In December 2007, the FASB issued SFAS 160, ‘Non controlling Interests in Consolidated Financial Statements – An Amendment of ARB No. 51’ (‘‘SFAS 160’’). SFAS 160 establishes new accounting and reporting standards for the non controlling interest in a subsidiary and for the deconsolidation of a subsidiary. Specifically, this statement requires the recognition of a non controlling interest (minority interest) as equity in the consolidated financial statements and separate from the parent’s equity. The amount of net income attributable to the non controlling interest will be included in consolidated net income on the face of the income statement. SFAS 160 also includes expanded disclosure requirements regarding the interests of the parent and its non controlling interest. SFAS 160 is effective for fiscal years, and interim periods, beginning on or after 15 December 2008. The Group is currently reviewing the impact of the adoption of SFAS 160 on its financial statements.
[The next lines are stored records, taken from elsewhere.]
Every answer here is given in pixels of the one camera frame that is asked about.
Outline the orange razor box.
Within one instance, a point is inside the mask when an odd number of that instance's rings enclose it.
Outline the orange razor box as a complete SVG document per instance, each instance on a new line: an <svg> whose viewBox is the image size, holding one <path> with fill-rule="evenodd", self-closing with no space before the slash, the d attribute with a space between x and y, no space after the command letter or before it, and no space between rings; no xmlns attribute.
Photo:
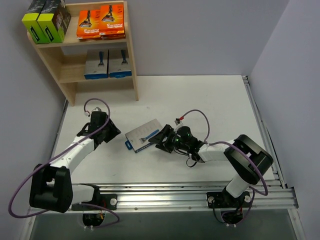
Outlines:
<svg viewBox="0 0 320 240"><path fill-rule="evenodd" d="M102 35L101 39L103 40L118 40L118 39L125 39L126 34L112 34L112 35Z"/></svg>
<svg viewBox="0 0 320 240"><path fill-rule="evenodd" d="M79 12L76 38L78 40L100 39L100 10L82 10Z"/></svg>
<svg viewBox="0 0 320 240"><path fill-rule="evenodd" d="M122 3L103 5L100 8L98 27L101 36L123 35L124 5Z"/></svg>

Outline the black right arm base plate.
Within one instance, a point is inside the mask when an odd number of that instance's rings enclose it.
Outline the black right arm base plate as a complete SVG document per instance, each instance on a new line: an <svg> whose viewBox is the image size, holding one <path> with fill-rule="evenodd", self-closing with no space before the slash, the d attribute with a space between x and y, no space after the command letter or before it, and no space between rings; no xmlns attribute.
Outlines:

In December 2007, the FASB issued SFAS 141 (Revised 2007),’ Business Combinations’ (‘‘SFAS 141(R)’’). Under SFAS 141(R), an acquiring entity will be required to recognize all the assets acquired and liabilities assumed in a transaction at the acquisition-date fair value, with limited exceptions. It also amends the accounting treatment for certain specific items including acquisition costs and non controlling minority interests and includes new disclosure requirements. SFAS 141(R) applies prospectively to business combinations for which the acquisition date is on or after 15 December 2008. The Group is currently reviewing the impact of the adoption of SFAS 141(R) on its financial statements.
In March 2008, the FASB issued FASB Statement No. 161, “Disclosures about Derivative Instruments and Hedging Activities”, which amends FASB Statements No. 133, Accounting for Derivative Instruments and Hedging Activities. The Statement requires companies with derivative instruments to disclose information that should enable financial statements users to understand how and why a company uses derivative instruments, how derivative instruments and related hedged items are accounted for under Statement 133 and how derivative instruments and related hedged items affect a company’s financial position, financial performance, and cash flows. The required disclosures include the fair value of derivative instruments and their gains or losses in tabular format, information about credit risk related contingent features in derivative agreements, counterparty credit risk and a company’s strategies and objectives for using derivative instruments. The Statement expands the current disclosure framework in Statement 133. Statement 161 is effective prospectively for periods beginning on or after November 15, 2008.